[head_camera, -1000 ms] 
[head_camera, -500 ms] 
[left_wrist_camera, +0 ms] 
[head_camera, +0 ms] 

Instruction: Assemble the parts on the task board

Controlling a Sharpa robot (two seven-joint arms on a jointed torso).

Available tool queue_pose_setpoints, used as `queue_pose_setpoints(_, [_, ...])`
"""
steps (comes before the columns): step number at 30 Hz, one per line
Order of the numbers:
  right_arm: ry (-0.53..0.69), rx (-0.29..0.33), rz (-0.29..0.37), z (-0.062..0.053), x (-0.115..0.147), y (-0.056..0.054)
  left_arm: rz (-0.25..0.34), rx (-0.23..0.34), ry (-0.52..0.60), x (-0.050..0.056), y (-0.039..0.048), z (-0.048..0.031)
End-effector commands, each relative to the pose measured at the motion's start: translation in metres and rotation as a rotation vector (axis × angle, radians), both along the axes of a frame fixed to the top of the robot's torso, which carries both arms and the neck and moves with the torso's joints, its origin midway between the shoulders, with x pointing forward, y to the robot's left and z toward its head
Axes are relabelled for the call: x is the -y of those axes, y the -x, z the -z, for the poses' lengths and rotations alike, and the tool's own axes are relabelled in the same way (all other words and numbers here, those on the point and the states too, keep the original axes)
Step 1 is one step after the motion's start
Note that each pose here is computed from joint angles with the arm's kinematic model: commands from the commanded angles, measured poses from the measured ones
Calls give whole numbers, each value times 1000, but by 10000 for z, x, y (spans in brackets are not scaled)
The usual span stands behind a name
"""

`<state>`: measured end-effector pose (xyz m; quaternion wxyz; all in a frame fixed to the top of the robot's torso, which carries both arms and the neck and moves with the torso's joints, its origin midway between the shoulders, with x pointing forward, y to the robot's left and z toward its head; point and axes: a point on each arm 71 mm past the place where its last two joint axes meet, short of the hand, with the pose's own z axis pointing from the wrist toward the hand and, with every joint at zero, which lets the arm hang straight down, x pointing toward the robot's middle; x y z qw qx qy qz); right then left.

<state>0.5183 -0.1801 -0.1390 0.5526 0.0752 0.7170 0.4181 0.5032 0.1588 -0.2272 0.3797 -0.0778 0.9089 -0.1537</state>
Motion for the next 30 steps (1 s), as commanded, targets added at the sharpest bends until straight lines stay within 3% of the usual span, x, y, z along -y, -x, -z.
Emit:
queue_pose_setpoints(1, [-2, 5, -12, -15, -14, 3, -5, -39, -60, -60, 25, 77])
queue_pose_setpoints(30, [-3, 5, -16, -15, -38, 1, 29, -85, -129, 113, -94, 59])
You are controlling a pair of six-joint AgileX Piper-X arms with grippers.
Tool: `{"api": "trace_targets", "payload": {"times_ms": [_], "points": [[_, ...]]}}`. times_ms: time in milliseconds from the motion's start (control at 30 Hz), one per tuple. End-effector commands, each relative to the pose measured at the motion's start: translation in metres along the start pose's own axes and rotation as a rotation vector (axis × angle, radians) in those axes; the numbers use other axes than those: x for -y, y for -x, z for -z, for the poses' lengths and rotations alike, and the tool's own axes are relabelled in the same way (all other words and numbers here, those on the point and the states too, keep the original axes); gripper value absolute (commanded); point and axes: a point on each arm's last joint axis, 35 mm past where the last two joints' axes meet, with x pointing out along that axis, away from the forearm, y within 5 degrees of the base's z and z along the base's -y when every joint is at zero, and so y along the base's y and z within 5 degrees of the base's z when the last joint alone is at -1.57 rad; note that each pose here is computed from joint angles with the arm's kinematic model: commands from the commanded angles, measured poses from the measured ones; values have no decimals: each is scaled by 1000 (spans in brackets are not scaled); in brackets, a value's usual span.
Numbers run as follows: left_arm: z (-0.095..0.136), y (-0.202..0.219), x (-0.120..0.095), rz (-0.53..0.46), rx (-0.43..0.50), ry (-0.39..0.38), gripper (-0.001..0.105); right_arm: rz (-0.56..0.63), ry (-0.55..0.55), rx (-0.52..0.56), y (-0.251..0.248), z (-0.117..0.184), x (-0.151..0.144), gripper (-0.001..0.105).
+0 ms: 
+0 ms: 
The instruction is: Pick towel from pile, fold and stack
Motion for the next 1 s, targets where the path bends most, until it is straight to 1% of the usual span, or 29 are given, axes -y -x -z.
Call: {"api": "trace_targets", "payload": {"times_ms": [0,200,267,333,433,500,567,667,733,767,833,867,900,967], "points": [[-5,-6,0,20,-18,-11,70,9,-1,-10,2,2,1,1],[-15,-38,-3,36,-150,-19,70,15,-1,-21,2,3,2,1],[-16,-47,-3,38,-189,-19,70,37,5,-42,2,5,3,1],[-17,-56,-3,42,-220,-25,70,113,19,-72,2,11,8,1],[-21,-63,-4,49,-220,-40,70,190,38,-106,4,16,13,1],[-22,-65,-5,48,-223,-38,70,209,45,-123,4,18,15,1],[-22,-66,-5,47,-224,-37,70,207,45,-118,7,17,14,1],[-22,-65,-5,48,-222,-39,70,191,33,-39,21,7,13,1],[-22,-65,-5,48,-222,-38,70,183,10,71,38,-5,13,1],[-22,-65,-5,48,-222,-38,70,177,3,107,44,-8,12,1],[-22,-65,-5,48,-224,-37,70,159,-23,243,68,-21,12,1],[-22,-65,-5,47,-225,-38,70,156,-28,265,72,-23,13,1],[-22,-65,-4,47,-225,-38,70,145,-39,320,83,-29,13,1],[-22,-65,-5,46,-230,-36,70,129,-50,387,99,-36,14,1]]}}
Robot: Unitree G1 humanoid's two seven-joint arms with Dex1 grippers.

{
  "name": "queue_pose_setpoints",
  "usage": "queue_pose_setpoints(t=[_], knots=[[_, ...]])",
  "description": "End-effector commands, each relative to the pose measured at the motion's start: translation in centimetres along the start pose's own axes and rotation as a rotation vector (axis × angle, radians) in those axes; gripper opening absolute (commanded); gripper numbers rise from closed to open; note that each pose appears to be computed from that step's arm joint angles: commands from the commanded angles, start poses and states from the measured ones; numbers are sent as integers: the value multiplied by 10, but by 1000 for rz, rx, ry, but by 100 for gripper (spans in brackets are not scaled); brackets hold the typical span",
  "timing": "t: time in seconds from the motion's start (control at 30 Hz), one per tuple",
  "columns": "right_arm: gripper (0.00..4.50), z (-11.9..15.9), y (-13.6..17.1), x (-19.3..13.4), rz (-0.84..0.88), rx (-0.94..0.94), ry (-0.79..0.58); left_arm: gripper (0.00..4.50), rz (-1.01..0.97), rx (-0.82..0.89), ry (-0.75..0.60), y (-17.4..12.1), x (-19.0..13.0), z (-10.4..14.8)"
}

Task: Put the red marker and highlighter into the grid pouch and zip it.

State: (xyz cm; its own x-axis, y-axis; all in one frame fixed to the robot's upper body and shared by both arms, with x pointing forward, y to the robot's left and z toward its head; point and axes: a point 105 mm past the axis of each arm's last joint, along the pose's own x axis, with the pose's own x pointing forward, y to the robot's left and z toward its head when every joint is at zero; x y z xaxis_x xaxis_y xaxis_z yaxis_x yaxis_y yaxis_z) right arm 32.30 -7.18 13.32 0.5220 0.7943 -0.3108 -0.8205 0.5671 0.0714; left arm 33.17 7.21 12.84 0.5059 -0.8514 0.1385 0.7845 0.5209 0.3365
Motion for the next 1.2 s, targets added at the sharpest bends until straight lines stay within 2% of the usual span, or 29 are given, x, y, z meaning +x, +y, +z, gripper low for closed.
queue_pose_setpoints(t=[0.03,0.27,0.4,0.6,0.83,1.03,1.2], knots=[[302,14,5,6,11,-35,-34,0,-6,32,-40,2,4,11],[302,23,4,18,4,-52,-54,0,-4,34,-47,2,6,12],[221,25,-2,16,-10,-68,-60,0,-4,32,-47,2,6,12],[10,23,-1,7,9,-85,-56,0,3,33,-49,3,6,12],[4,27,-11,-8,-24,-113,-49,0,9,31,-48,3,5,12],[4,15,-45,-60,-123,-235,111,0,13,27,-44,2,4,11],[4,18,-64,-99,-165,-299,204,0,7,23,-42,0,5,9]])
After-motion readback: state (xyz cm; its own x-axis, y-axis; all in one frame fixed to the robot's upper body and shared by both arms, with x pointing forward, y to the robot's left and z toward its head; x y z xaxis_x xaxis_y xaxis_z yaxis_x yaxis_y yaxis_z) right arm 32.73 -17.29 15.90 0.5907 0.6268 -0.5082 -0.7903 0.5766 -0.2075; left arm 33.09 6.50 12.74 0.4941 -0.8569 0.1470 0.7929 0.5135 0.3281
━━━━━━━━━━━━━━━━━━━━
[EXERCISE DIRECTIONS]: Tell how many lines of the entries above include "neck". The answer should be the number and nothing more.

[TASK OUTPUT]: 2